__Problem to work on__
Give the count of lines below that include the word "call", and say nothing else.

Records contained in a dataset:
● ● ● ● ●

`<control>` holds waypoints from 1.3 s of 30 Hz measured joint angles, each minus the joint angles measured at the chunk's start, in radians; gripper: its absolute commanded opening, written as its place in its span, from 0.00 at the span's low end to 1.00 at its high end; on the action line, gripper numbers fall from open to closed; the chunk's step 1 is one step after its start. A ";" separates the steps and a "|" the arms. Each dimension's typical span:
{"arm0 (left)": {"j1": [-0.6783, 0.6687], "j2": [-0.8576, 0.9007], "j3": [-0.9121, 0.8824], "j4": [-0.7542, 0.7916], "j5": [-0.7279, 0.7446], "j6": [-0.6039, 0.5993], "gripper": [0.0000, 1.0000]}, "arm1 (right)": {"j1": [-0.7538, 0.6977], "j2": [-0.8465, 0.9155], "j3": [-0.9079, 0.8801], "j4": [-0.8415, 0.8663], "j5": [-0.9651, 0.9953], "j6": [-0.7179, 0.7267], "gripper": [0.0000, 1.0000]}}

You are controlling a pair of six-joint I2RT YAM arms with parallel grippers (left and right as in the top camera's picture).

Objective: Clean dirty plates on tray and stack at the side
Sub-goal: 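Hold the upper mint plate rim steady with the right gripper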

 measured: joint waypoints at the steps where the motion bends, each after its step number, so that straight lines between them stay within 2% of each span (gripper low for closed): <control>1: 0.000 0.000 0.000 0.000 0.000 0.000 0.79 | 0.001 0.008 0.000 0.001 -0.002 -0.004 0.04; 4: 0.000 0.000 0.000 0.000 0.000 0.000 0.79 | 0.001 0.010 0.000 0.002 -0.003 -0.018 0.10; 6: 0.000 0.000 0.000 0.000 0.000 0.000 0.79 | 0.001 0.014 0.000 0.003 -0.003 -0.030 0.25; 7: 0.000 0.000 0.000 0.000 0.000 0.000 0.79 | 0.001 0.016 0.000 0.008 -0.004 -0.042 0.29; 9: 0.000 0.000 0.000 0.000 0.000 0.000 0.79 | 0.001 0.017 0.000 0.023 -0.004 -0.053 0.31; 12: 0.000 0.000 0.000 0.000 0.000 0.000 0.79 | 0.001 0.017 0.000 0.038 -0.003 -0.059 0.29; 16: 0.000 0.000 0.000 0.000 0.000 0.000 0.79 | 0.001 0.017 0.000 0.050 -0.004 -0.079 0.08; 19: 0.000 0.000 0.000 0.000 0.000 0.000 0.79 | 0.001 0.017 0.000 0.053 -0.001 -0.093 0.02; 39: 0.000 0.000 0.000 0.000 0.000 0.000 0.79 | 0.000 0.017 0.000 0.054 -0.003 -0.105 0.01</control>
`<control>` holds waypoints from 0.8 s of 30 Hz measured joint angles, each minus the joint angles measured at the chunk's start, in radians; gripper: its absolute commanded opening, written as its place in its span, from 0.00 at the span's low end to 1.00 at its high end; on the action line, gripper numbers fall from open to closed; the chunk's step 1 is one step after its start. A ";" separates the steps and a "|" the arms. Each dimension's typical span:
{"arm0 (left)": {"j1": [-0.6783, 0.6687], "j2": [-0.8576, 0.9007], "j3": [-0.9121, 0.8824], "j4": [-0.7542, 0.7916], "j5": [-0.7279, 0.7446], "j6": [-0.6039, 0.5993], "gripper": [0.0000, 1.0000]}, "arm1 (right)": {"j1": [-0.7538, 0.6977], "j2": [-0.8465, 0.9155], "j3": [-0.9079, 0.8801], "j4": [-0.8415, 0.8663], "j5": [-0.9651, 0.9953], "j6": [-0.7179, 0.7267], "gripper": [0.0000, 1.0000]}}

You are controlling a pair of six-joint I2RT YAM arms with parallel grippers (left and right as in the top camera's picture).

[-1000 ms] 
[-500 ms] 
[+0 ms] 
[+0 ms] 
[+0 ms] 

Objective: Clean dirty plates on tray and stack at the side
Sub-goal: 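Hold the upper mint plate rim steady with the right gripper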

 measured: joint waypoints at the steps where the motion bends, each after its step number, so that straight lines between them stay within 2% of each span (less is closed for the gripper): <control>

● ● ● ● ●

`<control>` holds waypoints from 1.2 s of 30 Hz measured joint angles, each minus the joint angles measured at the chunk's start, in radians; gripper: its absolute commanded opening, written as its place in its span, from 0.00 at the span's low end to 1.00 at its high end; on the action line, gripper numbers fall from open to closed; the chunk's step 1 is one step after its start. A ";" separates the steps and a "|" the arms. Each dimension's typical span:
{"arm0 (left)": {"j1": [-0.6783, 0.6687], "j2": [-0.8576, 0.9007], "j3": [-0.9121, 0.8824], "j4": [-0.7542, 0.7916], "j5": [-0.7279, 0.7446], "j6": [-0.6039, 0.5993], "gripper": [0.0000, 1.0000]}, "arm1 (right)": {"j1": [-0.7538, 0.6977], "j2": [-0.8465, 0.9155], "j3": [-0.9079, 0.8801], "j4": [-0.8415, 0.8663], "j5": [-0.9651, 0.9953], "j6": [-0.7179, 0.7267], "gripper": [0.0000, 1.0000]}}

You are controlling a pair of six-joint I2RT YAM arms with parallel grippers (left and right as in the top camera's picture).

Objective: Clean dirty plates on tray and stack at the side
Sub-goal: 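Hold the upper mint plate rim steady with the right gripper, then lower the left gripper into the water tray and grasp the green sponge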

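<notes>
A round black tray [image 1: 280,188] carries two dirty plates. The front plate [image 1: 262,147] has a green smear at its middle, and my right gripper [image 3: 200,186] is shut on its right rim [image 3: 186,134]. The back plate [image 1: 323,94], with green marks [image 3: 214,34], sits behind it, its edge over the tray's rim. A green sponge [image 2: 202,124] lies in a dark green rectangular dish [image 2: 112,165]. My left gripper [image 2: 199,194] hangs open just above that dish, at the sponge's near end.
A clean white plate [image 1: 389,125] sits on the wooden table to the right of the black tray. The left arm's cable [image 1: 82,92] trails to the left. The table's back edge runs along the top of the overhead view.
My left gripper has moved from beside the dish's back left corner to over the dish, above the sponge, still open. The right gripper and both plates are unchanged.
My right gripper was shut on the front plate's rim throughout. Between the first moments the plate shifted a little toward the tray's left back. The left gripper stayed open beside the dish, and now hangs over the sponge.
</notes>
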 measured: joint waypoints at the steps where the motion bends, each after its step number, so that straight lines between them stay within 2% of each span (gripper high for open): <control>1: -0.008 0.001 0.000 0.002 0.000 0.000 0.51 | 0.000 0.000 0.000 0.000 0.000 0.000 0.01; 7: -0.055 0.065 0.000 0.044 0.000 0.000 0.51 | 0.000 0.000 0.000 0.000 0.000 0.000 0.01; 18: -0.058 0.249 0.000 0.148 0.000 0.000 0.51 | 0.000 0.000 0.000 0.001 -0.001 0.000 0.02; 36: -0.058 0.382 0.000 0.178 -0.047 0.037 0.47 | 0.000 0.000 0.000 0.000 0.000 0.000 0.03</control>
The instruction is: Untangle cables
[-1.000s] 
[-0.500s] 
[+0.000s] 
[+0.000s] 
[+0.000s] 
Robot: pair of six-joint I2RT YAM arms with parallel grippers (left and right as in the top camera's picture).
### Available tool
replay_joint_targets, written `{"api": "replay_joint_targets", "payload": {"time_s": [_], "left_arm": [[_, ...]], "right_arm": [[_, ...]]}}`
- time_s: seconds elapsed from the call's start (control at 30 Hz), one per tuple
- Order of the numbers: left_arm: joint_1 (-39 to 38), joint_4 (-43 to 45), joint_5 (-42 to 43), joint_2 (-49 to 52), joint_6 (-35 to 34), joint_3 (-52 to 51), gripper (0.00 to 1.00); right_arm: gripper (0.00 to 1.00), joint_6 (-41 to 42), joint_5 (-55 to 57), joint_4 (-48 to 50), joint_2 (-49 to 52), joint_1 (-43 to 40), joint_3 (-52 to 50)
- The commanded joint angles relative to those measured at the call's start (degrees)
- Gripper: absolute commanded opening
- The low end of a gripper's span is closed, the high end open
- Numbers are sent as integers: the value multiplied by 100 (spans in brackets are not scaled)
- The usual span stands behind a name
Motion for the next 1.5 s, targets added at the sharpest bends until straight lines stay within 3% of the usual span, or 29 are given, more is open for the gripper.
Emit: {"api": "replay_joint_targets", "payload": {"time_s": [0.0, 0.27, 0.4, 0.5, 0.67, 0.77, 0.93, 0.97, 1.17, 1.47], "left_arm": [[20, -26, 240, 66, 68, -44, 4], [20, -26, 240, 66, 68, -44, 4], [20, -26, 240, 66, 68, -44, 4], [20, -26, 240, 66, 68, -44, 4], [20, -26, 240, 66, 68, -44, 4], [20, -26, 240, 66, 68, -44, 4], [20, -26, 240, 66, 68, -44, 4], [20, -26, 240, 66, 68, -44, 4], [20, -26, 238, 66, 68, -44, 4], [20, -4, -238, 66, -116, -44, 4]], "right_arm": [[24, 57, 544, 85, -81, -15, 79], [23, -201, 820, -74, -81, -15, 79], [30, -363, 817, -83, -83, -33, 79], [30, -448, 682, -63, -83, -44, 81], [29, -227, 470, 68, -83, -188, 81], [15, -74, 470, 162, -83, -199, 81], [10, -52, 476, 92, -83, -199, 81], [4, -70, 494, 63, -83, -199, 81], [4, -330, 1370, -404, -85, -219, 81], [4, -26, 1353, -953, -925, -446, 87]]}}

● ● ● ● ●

__Reply to the task__
2